L’AFFAIRE JEAN ZAY d’après Souvenirs et solitude et Écrits de prison. Mémoires et correspondances écrites entre 1940 et 1944 (Éditions Belin). Création Conception, adaptation et mise en scène René Albold au Théâtre de l’Epée de bois – Cartoucherie de Vincennes – Route du Champ de Manœuvre – 75012 Paris – Du lundi 7 au samedi 19 janvier 2019 .Du lundi au samedi à 20h30, Supplémentaire le samedi à 16h, relâche le 15 janvier

Conception, adaptation et mise en scène René Albold
Avec François Patissier et Georges Salmon
Composition musicale Camille Albold
Scénographie et graphisme Isabelle Dansin
Création lumière et régie Aline Bertrand

Ils ont tué Jaurès. Nous pourrions dire de même, ils ont tué Jean Zay. Devenu une figure politique de gauche au parti radical, élu à 27 ans en 1931, député de la première circonscription du Loiret, Jean Zay cristallisa la haine de l’extrême droite qui le considérait comme le symbole d l’anti-France, des quatre  « Etats confédérés » (Juifs, Francs-maçons, protestants, métèques).

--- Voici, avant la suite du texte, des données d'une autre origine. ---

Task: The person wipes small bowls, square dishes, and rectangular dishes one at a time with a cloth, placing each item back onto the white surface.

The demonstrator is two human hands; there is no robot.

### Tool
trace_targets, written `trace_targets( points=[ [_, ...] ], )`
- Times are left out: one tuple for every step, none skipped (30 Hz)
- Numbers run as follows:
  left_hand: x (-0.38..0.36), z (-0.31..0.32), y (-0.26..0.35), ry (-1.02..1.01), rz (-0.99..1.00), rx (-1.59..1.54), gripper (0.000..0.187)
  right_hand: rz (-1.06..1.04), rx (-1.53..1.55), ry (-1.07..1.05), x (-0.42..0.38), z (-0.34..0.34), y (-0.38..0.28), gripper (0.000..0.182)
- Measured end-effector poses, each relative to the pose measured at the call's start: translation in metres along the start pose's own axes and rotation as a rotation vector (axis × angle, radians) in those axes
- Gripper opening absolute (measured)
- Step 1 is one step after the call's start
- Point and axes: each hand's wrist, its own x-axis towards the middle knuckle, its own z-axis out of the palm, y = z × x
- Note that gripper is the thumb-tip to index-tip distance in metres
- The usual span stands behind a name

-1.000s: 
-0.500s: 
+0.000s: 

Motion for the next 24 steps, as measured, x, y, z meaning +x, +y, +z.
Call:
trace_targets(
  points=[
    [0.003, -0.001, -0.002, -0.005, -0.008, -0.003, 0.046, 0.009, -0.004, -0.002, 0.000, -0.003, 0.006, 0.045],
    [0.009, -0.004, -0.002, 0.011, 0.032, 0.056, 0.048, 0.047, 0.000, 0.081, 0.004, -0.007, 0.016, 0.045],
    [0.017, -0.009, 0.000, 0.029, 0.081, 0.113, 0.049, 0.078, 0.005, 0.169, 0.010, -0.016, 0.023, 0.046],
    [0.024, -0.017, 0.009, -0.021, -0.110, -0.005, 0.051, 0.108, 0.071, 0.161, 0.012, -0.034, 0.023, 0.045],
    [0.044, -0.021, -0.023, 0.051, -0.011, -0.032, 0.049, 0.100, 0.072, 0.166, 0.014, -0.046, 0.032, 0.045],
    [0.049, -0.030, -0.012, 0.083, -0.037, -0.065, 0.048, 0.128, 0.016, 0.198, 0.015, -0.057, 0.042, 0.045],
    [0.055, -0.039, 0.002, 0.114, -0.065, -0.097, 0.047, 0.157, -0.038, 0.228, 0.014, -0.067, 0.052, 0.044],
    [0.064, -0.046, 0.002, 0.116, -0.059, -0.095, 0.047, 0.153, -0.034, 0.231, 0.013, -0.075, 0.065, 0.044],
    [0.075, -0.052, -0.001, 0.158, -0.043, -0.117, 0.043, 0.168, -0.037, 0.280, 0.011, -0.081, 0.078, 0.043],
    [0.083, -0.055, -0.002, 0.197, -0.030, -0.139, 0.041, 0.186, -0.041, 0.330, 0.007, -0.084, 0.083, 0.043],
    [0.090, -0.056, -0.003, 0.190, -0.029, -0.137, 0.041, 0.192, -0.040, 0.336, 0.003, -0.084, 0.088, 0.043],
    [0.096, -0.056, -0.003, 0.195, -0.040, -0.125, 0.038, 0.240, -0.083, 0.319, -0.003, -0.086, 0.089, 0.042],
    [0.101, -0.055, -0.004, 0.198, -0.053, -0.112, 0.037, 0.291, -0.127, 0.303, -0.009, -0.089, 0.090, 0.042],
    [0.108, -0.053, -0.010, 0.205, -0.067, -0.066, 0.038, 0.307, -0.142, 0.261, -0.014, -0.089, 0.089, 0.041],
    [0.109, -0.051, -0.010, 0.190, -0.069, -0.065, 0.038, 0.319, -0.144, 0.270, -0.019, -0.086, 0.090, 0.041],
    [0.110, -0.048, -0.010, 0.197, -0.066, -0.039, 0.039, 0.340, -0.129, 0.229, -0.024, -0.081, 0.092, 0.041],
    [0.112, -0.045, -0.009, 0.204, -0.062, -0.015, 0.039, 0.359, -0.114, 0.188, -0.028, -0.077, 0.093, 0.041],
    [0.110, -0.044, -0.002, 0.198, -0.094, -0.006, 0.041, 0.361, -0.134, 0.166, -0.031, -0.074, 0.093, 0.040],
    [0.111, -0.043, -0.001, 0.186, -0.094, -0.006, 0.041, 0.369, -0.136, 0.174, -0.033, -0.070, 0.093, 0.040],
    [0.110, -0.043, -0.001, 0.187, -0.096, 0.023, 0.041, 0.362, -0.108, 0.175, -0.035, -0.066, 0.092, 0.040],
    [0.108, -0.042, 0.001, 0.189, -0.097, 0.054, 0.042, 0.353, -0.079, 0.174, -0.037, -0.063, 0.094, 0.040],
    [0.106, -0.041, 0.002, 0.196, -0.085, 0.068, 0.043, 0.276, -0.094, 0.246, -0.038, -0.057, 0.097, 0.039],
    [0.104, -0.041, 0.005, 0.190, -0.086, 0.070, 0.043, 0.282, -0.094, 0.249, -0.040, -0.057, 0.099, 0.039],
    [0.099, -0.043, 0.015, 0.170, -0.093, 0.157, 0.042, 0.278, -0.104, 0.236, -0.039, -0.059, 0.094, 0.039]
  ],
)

Remarqué par Léon Blum, il devient ministre de l’Education nationale au Front populaire de 1936 à 1939, poste dont il démissionna pour rejoindre l’armée.

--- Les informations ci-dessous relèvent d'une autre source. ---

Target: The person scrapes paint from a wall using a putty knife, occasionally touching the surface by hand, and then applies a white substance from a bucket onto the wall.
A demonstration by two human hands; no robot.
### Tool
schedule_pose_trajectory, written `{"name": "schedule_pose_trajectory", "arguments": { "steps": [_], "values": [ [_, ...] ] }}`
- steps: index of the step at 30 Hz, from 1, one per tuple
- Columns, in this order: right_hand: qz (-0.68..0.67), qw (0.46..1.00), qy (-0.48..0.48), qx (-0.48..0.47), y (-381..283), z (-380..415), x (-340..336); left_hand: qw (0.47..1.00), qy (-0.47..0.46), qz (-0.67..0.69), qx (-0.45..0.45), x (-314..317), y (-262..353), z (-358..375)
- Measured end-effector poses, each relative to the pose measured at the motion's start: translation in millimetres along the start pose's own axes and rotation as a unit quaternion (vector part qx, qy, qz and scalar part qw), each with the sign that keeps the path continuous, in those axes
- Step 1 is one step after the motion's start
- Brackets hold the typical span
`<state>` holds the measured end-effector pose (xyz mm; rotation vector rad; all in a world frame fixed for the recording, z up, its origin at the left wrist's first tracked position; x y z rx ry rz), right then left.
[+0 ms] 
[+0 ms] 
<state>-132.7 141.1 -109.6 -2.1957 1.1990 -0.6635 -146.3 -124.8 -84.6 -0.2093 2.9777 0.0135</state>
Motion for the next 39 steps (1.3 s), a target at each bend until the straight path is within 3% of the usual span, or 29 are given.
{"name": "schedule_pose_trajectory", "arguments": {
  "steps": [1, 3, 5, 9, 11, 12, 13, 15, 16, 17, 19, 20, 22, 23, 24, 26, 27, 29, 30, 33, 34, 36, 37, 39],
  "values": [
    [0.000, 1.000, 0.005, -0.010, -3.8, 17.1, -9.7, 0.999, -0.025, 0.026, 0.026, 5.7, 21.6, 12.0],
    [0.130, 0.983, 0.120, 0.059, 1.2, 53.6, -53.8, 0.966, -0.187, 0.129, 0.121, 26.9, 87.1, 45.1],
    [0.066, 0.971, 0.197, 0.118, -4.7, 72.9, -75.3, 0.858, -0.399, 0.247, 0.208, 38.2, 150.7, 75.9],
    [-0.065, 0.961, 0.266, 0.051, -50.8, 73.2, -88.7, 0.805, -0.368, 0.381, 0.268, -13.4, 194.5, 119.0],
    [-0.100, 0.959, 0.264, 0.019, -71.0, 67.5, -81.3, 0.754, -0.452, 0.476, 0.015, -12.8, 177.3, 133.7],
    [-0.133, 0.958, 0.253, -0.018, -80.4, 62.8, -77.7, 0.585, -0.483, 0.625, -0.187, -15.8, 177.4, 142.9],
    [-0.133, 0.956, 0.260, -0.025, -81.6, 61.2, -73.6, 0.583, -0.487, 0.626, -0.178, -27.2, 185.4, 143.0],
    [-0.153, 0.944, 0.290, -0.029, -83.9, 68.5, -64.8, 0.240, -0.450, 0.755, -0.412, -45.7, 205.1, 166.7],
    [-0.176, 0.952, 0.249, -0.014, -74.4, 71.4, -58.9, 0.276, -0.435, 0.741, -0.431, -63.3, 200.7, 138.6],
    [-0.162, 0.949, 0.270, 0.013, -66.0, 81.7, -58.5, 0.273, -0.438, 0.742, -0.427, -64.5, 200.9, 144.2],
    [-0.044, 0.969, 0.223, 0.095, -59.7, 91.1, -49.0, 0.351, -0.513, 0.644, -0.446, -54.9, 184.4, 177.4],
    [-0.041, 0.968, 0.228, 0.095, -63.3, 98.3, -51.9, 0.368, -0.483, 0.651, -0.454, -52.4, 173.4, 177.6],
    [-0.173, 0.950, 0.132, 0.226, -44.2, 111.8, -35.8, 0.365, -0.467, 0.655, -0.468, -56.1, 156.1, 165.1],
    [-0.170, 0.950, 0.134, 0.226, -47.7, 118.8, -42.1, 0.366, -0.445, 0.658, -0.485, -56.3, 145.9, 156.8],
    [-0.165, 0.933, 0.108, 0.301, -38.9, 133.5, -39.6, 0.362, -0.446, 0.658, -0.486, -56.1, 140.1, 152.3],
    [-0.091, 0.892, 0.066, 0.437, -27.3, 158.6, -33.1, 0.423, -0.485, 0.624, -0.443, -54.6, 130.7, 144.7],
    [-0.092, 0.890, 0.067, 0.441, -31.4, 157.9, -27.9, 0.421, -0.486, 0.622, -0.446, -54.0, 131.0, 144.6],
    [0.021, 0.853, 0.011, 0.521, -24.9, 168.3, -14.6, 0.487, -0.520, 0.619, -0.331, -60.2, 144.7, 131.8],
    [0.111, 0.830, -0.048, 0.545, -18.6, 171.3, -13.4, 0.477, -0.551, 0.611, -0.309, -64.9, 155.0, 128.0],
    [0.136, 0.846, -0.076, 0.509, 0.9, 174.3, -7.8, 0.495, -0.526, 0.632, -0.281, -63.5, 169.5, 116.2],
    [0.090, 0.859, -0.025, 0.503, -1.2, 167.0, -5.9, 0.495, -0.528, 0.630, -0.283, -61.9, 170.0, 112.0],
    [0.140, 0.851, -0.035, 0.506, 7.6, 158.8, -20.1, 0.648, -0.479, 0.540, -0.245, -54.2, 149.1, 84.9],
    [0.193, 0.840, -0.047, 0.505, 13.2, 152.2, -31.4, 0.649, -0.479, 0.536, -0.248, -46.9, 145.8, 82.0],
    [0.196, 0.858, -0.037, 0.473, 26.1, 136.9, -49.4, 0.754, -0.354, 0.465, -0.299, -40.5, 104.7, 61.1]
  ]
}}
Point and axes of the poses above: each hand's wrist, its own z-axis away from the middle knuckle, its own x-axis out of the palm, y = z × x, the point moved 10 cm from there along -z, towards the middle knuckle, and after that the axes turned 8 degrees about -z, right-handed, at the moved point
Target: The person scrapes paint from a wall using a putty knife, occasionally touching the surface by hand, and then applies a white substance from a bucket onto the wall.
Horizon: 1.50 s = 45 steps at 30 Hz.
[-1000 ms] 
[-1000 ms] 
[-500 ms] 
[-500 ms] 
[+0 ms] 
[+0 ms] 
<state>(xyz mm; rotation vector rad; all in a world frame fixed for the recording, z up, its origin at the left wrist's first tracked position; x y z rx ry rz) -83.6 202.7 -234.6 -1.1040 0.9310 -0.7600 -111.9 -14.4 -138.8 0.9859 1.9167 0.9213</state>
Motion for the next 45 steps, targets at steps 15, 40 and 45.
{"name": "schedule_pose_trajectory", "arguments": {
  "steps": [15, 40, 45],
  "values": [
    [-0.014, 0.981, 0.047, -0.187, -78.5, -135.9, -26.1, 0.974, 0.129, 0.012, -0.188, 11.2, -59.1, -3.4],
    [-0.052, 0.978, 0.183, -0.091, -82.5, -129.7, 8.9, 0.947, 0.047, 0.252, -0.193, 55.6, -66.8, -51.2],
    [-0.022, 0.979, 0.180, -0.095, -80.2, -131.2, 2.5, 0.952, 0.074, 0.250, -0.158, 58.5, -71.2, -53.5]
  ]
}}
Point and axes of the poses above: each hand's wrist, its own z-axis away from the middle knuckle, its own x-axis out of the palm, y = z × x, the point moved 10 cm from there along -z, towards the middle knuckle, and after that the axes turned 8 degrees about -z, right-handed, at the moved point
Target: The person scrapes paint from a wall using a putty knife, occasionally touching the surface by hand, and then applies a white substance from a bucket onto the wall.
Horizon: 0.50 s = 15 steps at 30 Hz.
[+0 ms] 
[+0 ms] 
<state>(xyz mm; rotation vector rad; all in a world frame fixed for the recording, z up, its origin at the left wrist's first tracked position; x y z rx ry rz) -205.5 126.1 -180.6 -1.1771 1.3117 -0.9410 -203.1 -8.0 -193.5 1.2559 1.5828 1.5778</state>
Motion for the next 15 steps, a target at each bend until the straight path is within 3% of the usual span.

Après l’armistice, le régime de Vichy décidé à régler ses comptes avec cet ennemi politique, l’accusèrent de désertion lors d’un procès inique qui le condamna à la réclusion à la maison d’arrêt de Riom. Le 20 Juin 1944, il fut assassiné par des miliciens déguisés en résistants dans les bois de Cusset. Sa dépouille sera retrouvée par des chasseurs, en septembre 1946.

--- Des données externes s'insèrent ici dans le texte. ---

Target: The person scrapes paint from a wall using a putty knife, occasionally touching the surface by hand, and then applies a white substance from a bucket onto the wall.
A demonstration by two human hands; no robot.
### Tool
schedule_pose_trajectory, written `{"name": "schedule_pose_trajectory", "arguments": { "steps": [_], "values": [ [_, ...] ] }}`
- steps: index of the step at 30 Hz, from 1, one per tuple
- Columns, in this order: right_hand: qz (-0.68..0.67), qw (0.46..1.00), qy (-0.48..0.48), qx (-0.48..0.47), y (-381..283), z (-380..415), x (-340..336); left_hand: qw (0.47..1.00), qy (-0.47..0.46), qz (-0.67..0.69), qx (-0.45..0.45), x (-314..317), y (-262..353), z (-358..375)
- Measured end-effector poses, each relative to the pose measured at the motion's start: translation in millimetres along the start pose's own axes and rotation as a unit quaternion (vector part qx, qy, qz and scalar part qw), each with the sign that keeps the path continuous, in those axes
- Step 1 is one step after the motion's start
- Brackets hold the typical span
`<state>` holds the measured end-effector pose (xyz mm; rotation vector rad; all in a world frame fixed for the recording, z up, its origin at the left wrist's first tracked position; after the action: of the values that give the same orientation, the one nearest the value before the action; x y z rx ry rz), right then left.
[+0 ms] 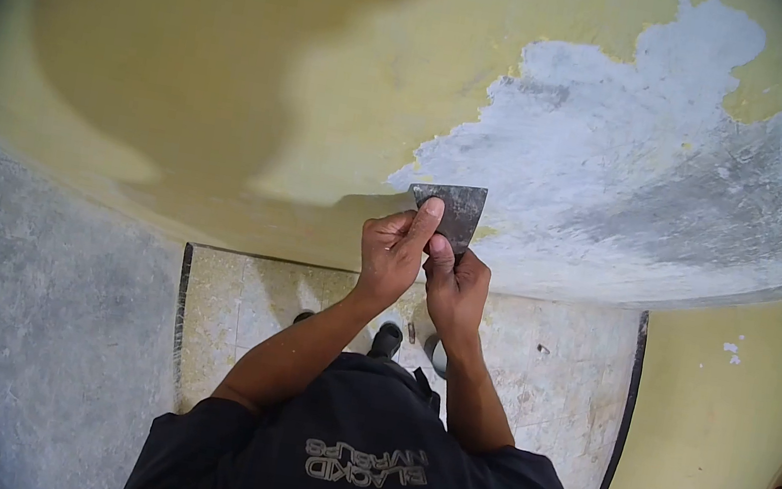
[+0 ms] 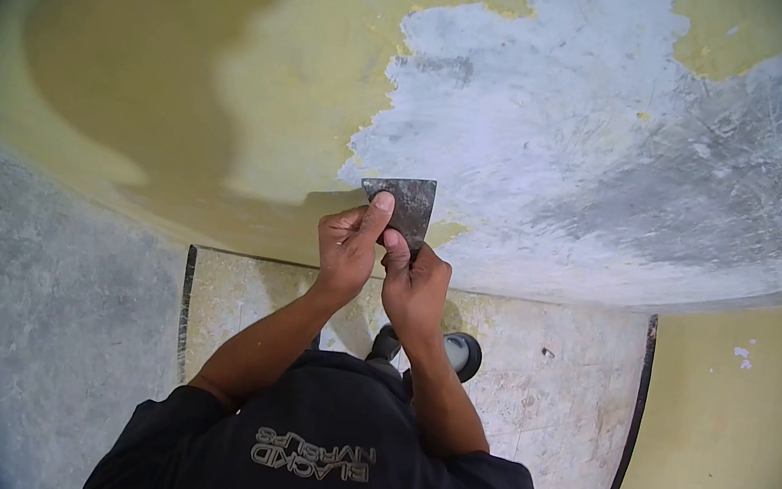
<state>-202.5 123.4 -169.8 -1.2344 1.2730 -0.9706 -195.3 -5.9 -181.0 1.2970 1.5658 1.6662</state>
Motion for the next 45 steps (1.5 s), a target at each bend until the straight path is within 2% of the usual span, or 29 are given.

 Ces faits et les dates qui recouvrent des événements cruciaux de l’histoire politique française dont Jean Zay fut une figure éminente, appellent un autre éclairage,  celui de la personnalité de cet homme qui en dépit de son éclat – il marqua de son empreinte la rénovation du système scolaire – se révèle profondément humble, toujours idéaliste, optimiste, bienveillante, à travers sa correspondance avec sa femme Madeleine et ses carnets de prison.

 Jean Zay fait partie de ces hommes qui peuvent réconcilier les plus déçus avec la politique. Il était droit, sincère, intègre, il était juste porteur d’un idéal républicain, celui du Front populaire, qui commençait à faire ses preuves juste avant la catastrophe de le 2ème guerre mondiale.

 Il n’y a aucun angle mort dans la mise en scène de René AlBOLD grâce à une dramaturgie efficace qui réunit sur scène un acteur incarnant la présence de Jean Zay à travers ses écrits et un autre acteur faisant le lien entre l’espace du jeu et le public, en tant que commentateur des situations, des rappels historiques, un peu comme un témoin immergé dans l’histoire qui a pour mission d’informer, interpeller les spectateurs.

Le va et vient entre les confessions intimes de Jean Zay sur le déroulement de sa captivité, ses réflexions, ses  questionnements, et le rappel des événements extérieurs qui l’ont conduit à vivre en reclus, séparé du monde, immerge le spectateur dans une troublante expérience humaine.

A travers cette dramaturgie, il est permis de comprendre que c’est grâce à son engagement moral et politique que Jean Zay a tenu le coup dans cette prison. Il continuait à lutter de l’intérieur, à résister sans fanfaronnade d’ailleurs, juste travaillé par le sentiment d’injustice. Il ne voulait, il ne pouvait pas croire que la justice ne lui fût pas rendue non par seulement pour lui-même mais surtout pour sa famille, sa chère femme qu’il veut préserver de son malheur.

Si l’écriture de Jean Zay nous semble si juste, si exemplaire c’est qu’elle agit évidemment comme la planche de salut d’un homme qui peut regarder droit dans les yeux ceux qui l’ont bafoué, humilié puis assassiné.

« Le temps est venu de réfléchir aux vrais problèmes, ceux que la fièvre passée ne vous laissait jamais le temps d’examiner, problèmes de la destinée et de l’âme. Sans la prison, peut-être fussiez-vous morts comme la plupart des hommes, sans jamais trouver une journée entière à leur consacrer »

La pensée de Jean Zay ouvre un chemin pour tous ceux qui entendent lutter pour la liberté et les droits de l’homme. Elle étonne aussi par sa fraîcheur, sa luminosité poétique, sa profondeur.

Doté d’une belle distribution, les comédiens François PATISSIER et Georges SALMON ainsi que la musicienne Camille ALBOLD, ce spectacle inspiré, conçu par la Compagnie engrenage, rend justice à cet humaniste Jean Zay de façon très sobre, juste porté par le souci de faire entendre cette voix pure et digne qui défie la haine et toutes les tyrannies.